**Task details**
Write out again, exactly, the lines below starting at the one with "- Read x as" and ending at the one with "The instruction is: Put".

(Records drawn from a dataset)
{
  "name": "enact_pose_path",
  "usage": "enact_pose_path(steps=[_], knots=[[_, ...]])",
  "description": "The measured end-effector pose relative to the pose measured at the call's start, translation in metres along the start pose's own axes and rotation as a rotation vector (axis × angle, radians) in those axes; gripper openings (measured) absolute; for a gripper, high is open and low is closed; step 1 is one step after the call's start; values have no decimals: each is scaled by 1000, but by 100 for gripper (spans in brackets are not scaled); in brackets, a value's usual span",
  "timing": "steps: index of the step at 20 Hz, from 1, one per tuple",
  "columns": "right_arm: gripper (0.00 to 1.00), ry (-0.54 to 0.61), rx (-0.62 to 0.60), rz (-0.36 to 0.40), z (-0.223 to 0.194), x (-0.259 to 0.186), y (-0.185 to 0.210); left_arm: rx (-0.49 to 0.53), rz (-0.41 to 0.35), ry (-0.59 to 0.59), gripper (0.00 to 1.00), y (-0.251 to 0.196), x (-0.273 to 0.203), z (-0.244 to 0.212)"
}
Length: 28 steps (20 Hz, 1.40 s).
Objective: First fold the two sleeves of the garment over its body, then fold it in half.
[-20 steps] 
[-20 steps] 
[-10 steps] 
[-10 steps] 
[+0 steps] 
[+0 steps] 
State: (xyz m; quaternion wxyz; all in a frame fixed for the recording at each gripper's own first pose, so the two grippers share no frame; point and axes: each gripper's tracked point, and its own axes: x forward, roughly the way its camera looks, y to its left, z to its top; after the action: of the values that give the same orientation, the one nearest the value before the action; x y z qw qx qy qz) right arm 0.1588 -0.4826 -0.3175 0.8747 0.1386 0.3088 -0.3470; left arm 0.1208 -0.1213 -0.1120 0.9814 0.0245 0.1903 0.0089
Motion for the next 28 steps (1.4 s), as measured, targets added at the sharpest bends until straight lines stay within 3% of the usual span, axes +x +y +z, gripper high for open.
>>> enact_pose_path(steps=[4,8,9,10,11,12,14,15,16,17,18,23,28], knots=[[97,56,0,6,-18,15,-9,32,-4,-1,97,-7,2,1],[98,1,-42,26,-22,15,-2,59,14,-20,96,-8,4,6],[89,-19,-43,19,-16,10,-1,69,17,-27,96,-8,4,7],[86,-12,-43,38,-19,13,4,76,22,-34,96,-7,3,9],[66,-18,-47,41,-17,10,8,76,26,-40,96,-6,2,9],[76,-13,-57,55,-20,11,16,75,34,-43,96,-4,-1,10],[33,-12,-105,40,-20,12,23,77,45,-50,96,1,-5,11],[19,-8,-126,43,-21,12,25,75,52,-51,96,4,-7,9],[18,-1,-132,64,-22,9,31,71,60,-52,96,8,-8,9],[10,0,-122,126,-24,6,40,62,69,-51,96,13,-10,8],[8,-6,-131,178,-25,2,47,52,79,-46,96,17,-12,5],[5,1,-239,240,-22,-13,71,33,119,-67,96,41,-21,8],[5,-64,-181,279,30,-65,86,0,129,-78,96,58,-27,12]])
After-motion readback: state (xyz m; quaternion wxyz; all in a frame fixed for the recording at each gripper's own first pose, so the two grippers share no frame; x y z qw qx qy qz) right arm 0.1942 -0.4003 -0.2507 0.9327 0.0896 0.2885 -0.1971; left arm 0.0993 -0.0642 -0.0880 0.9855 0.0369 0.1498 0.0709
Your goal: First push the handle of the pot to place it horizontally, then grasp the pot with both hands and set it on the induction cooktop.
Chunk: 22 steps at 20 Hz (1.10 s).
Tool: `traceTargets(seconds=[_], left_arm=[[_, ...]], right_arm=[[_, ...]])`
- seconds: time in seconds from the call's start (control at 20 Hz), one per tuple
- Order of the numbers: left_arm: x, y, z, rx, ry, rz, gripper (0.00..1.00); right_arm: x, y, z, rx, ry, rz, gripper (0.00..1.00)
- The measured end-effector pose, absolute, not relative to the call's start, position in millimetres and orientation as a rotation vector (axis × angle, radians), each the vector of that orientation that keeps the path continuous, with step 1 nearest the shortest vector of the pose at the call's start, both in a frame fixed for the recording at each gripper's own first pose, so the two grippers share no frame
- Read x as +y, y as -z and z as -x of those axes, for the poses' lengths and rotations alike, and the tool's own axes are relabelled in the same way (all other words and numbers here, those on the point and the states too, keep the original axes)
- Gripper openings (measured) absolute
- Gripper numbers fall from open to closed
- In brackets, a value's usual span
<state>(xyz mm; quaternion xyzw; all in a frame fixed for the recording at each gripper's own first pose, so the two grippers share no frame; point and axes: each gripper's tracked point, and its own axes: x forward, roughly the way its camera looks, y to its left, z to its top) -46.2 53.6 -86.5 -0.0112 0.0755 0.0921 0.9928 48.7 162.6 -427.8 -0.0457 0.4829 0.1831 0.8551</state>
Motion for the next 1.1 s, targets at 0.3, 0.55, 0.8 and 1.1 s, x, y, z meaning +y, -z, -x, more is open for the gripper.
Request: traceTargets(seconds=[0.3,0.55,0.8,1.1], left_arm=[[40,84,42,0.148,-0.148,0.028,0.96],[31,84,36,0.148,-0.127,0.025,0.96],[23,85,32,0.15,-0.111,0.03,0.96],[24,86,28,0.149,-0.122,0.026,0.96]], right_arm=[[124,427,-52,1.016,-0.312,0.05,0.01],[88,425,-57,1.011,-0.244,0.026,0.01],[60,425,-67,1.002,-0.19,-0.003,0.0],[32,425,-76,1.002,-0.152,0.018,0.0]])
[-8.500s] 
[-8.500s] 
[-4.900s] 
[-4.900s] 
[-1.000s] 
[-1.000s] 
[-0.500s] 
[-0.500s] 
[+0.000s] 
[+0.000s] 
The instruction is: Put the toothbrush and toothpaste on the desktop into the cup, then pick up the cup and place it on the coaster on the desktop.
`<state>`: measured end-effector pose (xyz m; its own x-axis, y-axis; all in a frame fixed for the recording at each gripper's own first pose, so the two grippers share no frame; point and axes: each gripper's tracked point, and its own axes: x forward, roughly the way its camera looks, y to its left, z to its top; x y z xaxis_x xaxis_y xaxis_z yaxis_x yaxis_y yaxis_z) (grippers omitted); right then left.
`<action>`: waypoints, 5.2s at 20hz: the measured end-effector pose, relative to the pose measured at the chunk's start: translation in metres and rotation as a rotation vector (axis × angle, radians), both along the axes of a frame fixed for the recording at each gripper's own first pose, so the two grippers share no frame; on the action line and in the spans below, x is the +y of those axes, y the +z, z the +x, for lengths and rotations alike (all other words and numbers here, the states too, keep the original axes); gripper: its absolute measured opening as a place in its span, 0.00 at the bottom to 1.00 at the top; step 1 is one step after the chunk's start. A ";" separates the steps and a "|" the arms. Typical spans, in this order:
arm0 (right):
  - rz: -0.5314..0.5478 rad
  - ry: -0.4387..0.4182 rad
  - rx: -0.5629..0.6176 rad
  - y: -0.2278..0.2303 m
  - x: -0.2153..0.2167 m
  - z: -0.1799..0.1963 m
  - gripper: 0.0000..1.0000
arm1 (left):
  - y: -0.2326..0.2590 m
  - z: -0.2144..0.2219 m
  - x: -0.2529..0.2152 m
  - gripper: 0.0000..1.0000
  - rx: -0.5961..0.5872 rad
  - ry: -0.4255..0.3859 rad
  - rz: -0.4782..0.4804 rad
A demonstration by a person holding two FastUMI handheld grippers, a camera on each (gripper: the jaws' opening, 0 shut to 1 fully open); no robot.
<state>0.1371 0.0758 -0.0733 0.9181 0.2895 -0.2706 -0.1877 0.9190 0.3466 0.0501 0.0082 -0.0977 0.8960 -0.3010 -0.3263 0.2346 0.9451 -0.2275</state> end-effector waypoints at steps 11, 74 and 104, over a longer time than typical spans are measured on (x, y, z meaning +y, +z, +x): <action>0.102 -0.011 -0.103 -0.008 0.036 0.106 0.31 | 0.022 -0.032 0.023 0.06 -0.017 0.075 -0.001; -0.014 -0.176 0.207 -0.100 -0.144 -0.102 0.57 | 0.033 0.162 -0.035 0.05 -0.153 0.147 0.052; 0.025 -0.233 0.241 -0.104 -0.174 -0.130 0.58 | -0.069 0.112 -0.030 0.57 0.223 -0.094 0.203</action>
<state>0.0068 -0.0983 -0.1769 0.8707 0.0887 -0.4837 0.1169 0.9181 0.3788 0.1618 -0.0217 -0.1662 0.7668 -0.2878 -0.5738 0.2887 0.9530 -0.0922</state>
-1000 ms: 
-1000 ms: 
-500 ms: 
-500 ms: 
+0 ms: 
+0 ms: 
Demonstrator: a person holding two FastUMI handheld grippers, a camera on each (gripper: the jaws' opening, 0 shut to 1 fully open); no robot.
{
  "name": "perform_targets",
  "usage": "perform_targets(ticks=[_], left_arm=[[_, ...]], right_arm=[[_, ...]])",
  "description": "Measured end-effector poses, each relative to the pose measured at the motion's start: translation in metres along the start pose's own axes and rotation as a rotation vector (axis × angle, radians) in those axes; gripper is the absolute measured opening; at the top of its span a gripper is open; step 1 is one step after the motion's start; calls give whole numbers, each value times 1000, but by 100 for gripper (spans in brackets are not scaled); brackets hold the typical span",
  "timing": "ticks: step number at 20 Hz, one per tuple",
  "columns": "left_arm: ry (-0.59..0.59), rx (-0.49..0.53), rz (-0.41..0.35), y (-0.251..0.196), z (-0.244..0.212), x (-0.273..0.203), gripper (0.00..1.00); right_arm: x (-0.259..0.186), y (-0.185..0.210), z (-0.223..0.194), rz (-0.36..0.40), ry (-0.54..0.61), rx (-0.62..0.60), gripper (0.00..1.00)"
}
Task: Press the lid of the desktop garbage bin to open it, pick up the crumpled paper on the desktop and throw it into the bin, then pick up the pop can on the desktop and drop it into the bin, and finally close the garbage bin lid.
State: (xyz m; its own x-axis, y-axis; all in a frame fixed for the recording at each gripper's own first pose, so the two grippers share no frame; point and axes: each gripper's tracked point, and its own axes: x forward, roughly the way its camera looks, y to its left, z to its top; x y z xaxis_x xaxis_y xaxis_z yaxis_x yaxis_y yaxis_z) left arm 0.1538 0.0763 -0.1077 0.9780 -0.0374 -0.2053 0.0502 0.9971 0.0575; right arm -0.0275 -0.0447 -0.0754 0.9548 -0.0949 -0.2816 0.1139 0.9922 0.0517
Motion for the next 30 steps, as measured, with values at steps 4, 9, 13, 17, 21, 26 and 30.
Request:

**Written reply**
- Read x as +y, y as -z and z as -x of those axes, for the poses' lengths and rotations alike, and the tool's own axes are relabelled in the same way (all other words and numbers here, those on the point and the states too, keep the original axes)
- Gripper openings (measured) absolute
- Gripper numbers fall from open to closed
- In brackets, a value's usual span
<state>(xyz mm; quaternion xyzw; all in a frame fixed for the recording at each gripper's own first pose, so the two grippers share no frame; point and axes: each gripper's tracked point, and its own axes: x forward, roughly the way its camera looks, y to its left, z to its top) -46.2 53.6 -86.5 -0.0112 0.0755 0.0921 0.9928 48.7 162.6 -427.8 -0.0457 0.4829 0.1831 0.8551</state>
Motion for the next 1.1 s, targets at 0.3, 0.55, 0.8 and 1.1 s, x, y, z meaning +y, -z, -x, more is open for the gripper.
Request: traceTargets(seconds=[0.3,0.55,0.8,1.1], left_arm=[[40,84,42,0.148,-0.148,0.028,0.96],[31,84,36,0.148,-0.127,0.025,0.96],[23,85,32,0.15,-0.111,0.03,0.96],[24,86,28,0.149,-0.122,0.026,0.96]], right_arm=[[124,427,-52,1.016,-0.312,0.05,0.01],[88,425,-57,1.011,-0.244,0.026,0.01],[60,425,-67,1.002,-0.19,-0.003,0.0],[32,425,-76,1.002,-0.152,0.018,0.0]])
[-8.500s] 
[-8.500s] 
[-4.900s] 
[-4.900s] 
[-1.000s] 
[-1.000s] 
[-0.500s] 
[-0.500s] 
[+0.000s] 
[+0.000s] 
The instruction is: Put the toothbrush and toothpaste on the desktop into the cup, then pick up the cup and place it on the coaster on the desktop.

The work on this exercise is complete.